Copy out each line of the material that includes the word "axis".

Data:
◇ ◇ ◇

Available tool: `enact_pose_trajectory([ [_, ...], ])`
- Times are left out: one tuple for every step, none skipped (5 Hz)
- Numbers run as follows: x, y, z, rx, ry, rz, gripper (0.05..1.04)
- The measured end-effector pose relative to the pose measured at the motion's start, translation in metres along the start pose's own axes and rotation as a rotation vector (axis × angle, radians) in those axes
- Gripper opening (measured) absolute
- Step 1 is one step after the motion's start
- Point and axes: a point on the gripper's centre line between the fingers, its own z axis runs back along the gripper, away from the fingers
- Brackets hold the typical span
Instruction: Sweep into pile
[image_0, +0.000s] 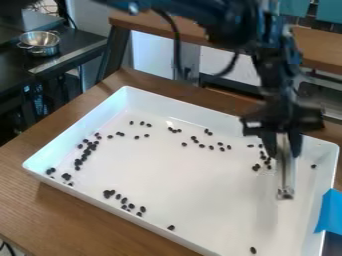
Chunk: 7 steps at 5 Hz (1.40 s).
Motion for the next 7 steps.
enact_pose_trajectory([
  [0.0,-0.013,-0.021,0.023,-0.017,-0.019,0.37],
  [0.003,-0.014,-0.032,0.038,-0.026,-0.001,0.37],
  [0.006,-0.016,-0.034,0.044,-0.04,0.003,0.37],
  [0.007,-0.014,-0.034,0.043,-0.042,-0.003,0.37],
  [0.01,0.003,-0.035,0.045,-0.026,-0.007,0.37],
  [0.013,0.021,-0.032,0.061,-0.013,-0.042,0.37],
  [0.026,0.049,-0.025,0.072,-0.003,-0.032,0.37],
])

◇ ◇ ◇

Exercise result:
- The measured end-effector pose relative to the pose measured at the motion's start, translation in metres along the start pose's own axes and rotation as a rotation vector (axis × angle, radians) in those axes
- Point and axes: a point on the gripper's centre line between the fingers, its own z axis runs back along the gripper, away from the fingers

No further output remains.